Contes de Pantruche et d’ailleurs/La Politesse et l’Amitié

F Juven et Cie (p. 30-32).


La Politesse et l’Amitié

I

Georges d’Oreste et Maxime Pylade ont été présentés l’un à l’autre, un de ces derniers étés, à la terrasse du café Canadien. Georges d’Oreste et Maxime Pylade sont deux jeunes hommes bien élevés, de riche famille. La présentation faite, chacun d’eux, devant son porto blanc, se tint un peu gourmé, pas du tout entamé par la chaleur, les cheveux partagés en bandeaux, le cou très entouré de cravate.

Ils se découvrirent des amis et des goûts communs, et prirent rendez vous timidement, pour une date prochaine. Ils s’en imposaient mutuellement, et chacun tenait à se hausser dans l’estime de l’autre.

Au moment de payer les consommations : — C’est à moi, s’écria l’un. — Pardon, c’est pour moi, riposta l’autre.

— Voyons, reprit d’Oreste, je n’admettrai pas ça.

— Je vous assure que vous me désobligerez, repartit Pylade.

— Prenez, garçon !

— Non, non ! Tenez, garçon !

Patient, le garçon attendait la fin de cette lutte coutumière, augurant avec satisfaction que le vainqueur ne manquerait pas de saluer sa victoire par un pourboire suffisamment épateur.

II

Deux ans se sont écoulés. La pauvre bande des quatre figurants éhontés, le vieux poncif Hiver, le jeune et équivoque Printemps, le rastaquouère Été, et l’Automne, puant de snobisme élégiaque, ont passé et repassé, comme ils font sans répit, sur la scène du Monde. L’eau qui vient des montagnes, va à la mer, se volatilise et ressert toujours, l’eau économique a coulé sous les ponts. Oreste et Pylade ont appris à se connaître, et ce sont maintenant deux amis, deux vrais.

Ils montent ensemble à bicyclette, plaisantent avec les mêmes dames, empruntent aux mêmes usuriers.

Ils ont le même tailleur, les mêmes rancunes, et dans le même temps que l’un change d’opinion, l’autre jette la sienne au linge sale, jusqu’au jour où ils remettent l’un et l’autre ces opinions pareilles, blanchies par des arguments ou des intérêts nouveaux.
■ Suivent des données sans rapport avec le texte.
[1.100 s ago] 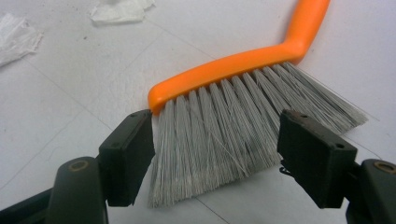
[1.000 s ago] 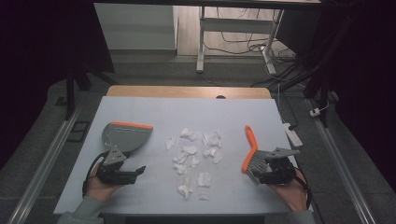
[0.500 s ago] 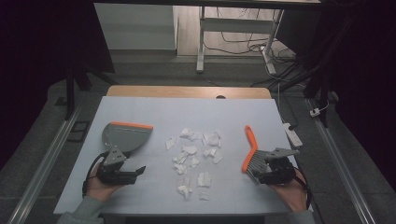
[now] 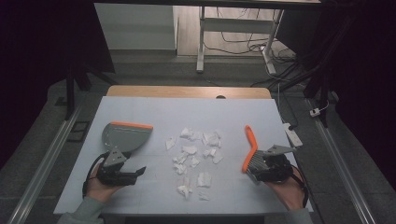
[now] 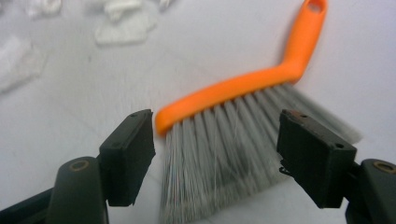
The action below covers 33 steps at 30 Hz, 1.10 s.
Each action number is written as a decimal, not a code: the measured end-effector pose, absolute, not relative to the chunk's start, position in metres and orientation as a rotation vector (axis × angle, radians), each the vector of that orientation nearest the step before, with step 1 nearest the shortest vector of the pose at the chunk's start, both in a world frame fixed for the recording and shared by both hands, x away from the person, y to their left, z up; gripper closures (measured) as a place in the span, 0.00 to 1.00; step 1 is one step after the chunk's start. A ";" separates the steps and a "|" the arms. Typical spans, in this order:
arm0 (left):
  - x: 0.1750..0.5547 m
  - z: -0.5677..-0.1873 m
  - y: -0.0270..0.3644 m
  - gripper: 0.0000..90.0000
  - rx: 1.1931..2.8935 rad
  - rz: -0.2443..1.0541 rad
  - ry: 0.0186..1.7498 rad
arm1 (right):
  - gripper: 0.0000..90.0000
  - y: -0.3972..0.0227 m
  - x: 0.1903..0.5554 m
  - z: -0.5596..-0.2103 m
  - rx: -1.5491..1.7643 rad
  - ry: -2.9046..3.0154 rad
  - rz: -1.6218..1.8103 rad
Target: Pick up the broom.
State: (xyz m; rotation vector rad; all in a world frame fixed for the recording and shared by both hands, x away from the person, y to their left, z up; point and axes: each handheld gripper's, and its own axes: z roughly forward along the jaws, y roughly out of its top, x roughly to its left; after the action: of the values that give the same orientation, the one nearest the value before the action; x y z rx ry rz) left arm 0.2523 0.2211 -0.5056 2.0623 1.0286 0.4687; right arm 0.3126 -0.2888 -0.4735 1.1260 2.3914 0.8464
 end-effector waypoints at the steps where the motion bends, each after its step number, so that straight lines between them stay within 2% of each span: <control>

Aussi inséparables que ces messieurs siamois, ils ont un langage à eux, où certains mots, évoquant des souvenirs communs et spéciaux, les font rire aux larmes et ne font rire qu’eux.

Les voici attablés devant la même table du café Canadien. Des pailles plongent dans leurs verres, vides et décolorés. Oreste et Pylade sont là depuis pas mal de temps, et ils s’en iraient volontiers. Mais Pylade guette un geste d’Oreste, qui espère un mouvement de Pylade.

À la fin, Pylade, impatienté : — Paie, toi.

Et Oreste : — Cochon ! Qui est-ce qui a payé la voiture tout à l’heure ?

Pylade : — C’est moi qui ai trinqué presque toute la semaine dernière. C’est bien ton tour.

Oreste : — Est-il râleux, cet oiseau-là ! D’abord je n’ai pas de monnaie.

Pylade : — Tu as changé un louis tout à l’heure…

Et les deux amis continuent. Ce sont deux vrais amis qui ne se gênent plus.